▶ [EXERCISE AIM]: Set the data below down again, exactly, with every picture left out.

▶ [DATA TO PROCESS]:
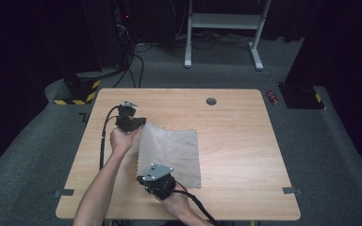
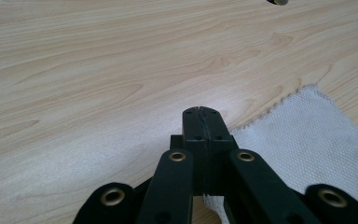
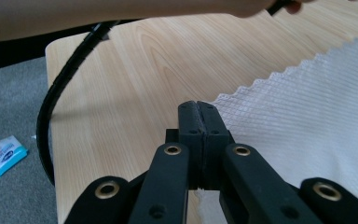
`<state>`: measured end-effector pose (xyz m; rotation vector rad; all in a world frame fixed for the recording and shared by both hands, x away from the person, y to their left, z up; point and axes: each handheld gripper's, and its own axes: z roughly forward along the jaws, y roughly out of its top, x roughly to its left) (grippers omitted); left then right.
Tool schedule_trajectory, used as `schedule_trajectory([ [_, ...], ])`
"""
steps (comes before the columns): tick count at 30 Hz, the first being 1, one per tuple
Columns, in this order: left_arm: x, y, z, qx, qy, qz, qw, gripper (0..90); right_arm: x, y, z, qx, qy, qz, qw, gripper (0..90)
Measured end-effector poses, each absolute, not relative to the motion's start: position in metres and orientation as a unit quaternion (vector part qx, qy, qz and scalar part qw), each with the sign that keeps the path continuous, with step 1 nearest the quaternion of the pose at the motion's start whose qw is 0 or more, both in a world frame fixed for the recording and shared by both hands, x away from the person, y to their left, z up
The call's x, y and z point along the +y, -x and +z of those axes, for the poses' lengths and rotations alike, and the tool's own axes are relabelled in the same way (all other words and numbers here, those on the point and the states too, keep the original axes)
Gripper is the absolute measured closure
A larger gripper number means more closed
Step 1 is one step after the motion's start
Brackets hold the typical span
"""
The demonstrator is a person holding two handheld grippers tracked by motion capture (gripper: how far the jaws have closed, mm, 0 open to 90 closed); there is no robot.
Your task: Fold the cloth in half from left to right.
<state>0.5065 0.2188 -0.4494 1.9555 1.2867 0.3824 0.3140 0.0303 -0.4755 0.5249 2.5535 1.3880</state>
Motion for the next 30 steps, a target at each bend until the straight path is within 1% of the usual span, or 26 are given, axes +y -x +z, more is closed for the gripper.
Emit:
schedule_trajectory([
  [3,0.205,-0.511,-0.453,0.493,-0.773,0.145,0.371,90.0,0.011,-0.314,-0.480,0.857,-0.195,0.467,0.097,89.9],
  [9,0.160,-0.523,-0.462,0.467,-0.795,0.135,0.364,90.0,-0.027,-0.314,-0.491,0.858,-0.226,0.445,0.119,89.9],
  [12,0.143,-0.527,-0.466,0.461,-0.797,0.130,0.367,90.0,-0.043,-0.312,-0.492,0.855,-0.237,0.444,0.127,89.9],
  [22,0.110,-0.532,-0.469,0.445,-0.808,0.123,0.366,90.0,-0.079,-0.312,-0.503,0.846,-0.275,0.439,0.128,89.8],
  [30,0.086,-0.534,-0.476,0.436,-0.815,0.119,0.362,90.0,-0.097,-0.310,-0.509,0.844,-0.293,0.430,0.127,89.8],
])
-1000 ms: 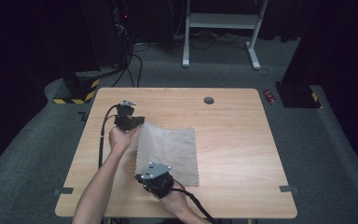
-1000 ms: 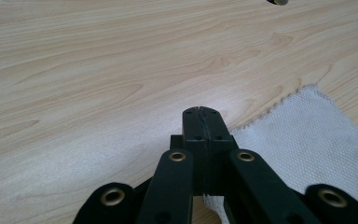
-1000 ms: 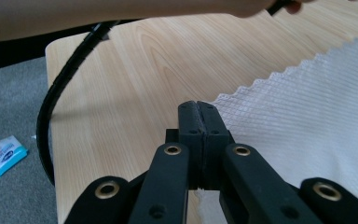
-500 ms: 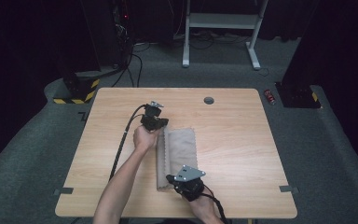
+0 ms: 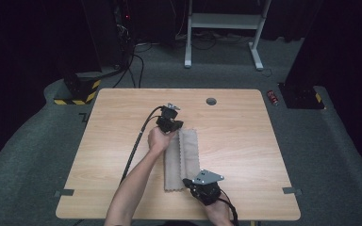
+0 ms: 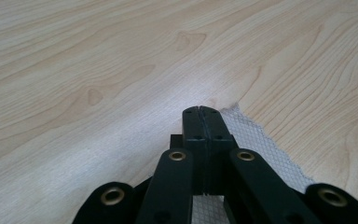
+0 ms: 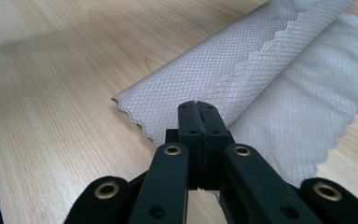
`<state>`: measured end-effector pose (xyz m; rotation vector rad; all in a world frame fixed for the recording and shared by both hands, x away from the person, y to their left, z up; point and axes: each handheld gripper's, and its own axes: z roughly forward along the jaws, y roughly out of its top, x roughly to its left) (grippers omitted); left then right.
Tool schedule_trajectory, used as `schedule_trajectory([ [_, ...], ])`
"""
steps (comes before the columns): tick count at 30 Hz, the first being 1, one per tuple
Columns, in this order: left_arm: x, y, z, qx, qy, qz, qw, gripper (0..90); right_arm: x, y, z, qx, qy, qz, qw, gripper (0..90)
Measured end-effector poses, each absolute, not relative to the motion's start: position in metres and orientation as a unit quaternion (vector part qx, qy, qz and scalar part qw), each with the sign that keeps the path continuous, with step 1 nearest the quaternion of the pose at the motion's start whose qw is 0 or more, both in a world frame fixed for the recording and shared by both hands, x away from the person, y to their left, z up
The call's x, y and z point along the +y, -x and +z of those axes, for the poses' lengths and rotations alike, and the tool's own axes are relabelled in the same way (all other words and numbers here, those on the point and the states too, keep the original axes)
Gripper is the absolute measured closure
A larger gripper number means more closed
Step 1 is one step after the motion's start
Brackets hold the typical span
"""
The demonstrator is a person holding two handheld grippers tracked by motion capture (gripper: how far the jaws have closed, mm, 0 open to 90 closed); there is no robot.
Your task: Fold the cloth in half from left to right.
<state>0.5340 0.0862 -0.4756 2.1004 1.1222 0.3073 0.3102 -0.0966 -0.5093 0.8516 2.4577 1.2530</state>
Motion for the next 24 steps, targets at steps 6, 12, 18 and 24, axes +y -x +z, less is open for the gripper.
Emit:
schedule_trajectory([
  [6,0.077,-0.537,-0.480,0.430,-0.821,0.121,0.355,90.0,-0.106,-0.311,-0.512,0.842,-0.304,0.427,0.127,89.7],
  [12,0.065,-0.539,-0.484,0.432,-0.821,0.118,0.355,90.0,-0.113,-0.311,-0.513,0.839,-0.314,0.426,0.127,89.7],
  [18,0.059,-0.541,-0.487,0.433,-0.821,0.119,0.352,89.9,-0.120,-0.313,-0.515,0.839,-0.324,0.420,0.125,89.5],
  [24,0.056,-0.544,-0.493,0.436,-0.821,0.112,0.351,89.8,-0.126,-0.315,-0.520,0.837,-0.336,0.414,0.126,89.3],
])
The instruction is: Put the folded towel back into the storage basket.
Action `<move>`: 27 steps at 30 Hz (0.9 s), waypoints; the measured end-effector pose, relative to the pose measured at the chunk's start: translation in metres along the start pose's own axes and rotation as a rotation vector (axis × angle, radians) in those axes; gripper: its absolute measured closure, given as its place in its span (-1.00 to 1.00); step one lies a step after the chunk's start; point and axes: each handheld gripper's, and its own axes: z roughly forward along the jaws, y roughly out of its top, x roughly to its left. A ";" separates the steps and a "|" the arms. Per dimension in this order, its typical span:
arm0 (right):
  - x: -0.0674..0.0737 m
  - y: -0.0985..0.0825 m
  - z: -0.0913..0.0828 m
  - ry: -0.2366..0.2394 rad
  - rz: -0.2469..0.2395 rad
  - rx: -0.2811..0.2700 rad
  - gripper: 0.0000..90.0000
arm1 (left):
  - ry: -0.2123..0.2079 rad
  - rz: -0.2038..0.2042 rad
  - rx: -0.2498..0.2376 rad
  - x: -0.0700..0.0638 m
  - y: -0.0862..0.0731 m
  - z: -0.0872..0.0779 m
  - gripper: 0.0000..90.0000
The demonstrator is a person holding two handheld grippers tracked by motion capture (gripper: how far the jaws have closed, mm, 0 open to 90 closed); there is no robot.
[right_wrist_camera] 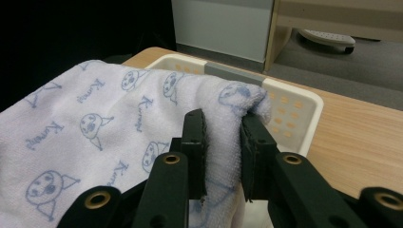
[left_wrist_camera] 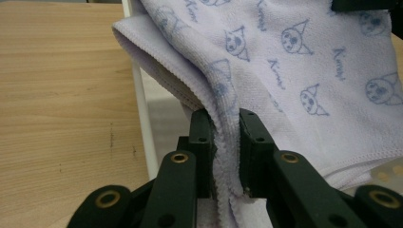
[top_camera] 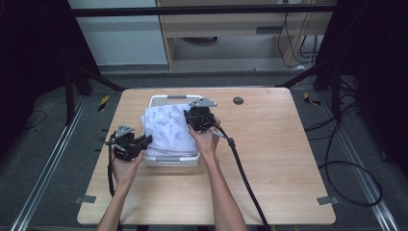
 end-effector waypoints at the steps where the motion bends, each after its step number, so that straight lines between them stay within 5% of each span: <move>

▶ [TASK OUTPUT]:
`<state>`: measured end-effector pose (xyz m; rotation vector rad; all in a world frame fixed for the recording and shared by both hands, x away from the person, y to their left, z up; point and axes: each handheld gripper's, and its own axes: z roughly forward along the jaws, y roughly out of its top, x roughly to its left) (grippers omitted); left then right.
Tool schedule_trajectory, used as `schedule_trajectory([ [_, ...], ])`
"""
steps (comes before the columns): tick count at 30 Hz, the first being 1, one per tuple
Columns, in this order: left_arm: x, y, z, qx, qy, qz, qw, gripper (0..90); right_arm: x, y, z, qx, qy, qz, qw, gripper (0..90)
Measured end-effector poses, each absolute, not relative to the motion's start: position in metres and orientation as a unit quaternion (vector part qx, qy, qz and scalar part qw), each with the sign that keeps the path continuous, with step 1 nearest the quaternion of the pose at the motion's start whose qw is 0 or more, both in a world frame fixed for the recording and shared by both hands, x away from the person, y to their left, z up
The call's x, y and z point along the +y, -x and +z of those axes, for the poses' lengths and rotations alike, and the tool's own axes are relabelled in the same way (all other words and numbers here, those on the point and the states too, keep the original axes)
Gripper is the absolute measured closure
A larger gripper number means more closed
Step 1 is one step after the motion's start
Brackets hold the typical span
"""
The demonstrator is a person holding two handheld grippers tracked by motion capture (gripper: how far the jaws have closed, mm, 0 open to 90 closed); there is no robot.
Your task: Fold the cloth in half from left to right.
<state>0.5065 0.2188 -0.4494 1.9555 1.2867 0.3824 0.3140 0.0303 -0.4755 0.5249 2.5535 1.3880</state>
Motion for the next 30 steps, a target at each bend until the straight path is within 1% of the usual span, or 26 are given, axes +y -x +z, more is closed for the gripper.
Emit:
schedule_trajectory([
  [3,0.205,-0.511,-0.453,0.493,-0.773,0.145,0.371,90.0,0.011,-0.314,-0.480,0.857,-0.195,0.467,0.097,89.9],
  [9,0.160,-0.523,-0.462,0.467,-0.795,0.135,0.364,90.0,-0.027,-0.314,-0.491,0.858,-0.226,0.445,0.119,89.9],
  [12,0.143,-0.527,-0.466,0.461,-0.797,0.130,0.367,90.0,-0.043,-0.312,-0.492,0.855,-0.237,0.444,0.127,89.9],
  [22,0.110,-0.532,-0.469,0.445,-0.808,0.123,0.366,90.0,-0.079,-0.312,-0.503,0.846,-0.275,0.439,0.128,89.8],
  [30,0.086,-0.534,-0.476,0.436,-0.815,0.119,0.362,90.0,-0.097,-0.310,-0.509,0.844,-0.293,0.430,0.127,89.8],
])
-1000 ms: 
-1000 ms: 
-1000 ms: 
-500 ms: 
+0 ms: 
+0 ms: 
+0 ms: 
`<state>`: measured end-effector pose (xyz m; rotation vector rad; all in a world frame fixed for the recording and shared by both hands, x away from the person, y to their left, z up; point and axes: each handheld gripper's, and its own axes: z roughly forward along the jaws, y roughly out of its top, x roughly to its left) (grippers omitted); left then right.
Tool schedule_trajectory, used as `schedule_trajectory([ [_, ...], ])`
"""
steps (comes before the columns): tick count at 30 Hz, the first being 1, one per tuple
Columns, in this order: left_arm: x, y, z, qx, qy, qz, qw, gripper (0..90); right_arm: x, y, z, qx, qy, qz, qw, gripper (0..90)
Measured end-effector poses, each absolute, not relative to the motion's start: position in metres and orientation as a unit quaternion (vector part qx, qy, qz and scalar part qw), each with the sign that keeps the path continuous, with step 1 nearest the quaternion of the pose at the motion's start whose qw is 0 or more, both in a world frame fixed for the recording and shared by both hands, x away from the person, y to their left, z up
The call's x, y and z point along the +y, -x and +z of those axes, for the poses' lengths and rotations alike, and the tool's own axes are relabelled in the same way (all other words and numbers here, those on the point and the states too, keep the original axes)
Gripper is the absolute measured closure
A larger gripper number means more closed
Step 1 is one step after the motion's start
Brackets hold the typical span
"""
The demonstrator is a person holding two handheld grippers tracked by motion capture (gripper: how far the jaws have closed, mm, 0 open to 90 closed); there is no robot.
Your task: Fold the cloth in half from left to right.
<state>0.5340 0.0862 -0.4756 2.1004 1.1222 0.3073 0.3102 -0.0966 -0.5093 0.8516 2.4577 1.2530</state>
Motion for the next 24 steps, targets at steps 6, 12, 18 and 24, axes +y -x +z, less is open for the gripper.
Emit:
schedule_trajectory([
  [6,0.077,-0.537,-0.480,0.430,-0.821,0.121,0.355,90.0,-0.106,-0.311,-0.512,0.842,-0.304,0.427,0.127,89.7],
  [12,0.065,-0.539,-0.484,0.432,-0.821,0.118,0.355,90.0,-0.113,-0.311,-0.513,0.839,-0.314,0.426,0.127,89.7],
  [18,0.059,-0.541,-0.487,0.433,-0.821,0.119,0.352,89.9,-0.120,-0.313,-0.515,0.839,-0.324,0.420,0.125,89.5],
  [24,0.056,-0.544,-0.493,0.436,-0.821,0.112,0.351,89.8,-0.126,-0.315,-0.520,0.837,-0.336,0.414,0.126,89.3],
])
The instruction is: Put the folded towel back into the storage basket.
Action `<move>`: 27 steps at 30 Hz (0.9 s), waypoints; the measured end-effector pose, relative to the pose measured at the chunk's start: translation in metres along the start pose's own axes and rotation as a rotation vector (axis × angle, radians) in those axes; gripper: its absolute measured closure, given as its place in its span (-1.00 to 1.00); step one lies a step after the chunk's start; point and axes: each handheld gripper's, and its own axes: z roughly forward along the jaws, y roughly out of its top, x roughly to its left. A ";" separates the steps and a "|" the arms. Per dimension in this order, its typical span:
arm0 (right):
  - x: -0.0674..0.0737 m
  - y: -0.0985..0.0825 m
  - z: -0.0913..0.0828 m
  - ry: -0.2366..0.2394 rad
  - rz: -0.2469..0.2395 rad
  - rx: -0.2811..0.2700 rad
  - gripper: 0.0000..90.0000
arm1 (left):
  - ry: -0.2123..0.2079 rad
  - rz: -0.2038..0.2042 rad
  - rx: -0.2498..0.2376 rad
  - x: -0.0700..0.0638 m
  - y: -0.0862..0.0731 m
  - z: -0.0872..0.0779 m
  - gripper: 0.0000..90.0000
The demonstrator is a person holding two handheld grippers tracked by motion capture (gripper: how far the jaws have closed, mm, 0 open to 90 closed); there is no robot.
[right_wrist_camera] 
[left_wrist_camera] 
[top_camera] 
 end-effector waypoints at the steps where the motion bends, each after its step number, so that straight lines between them stay within 5% of each span: <move>

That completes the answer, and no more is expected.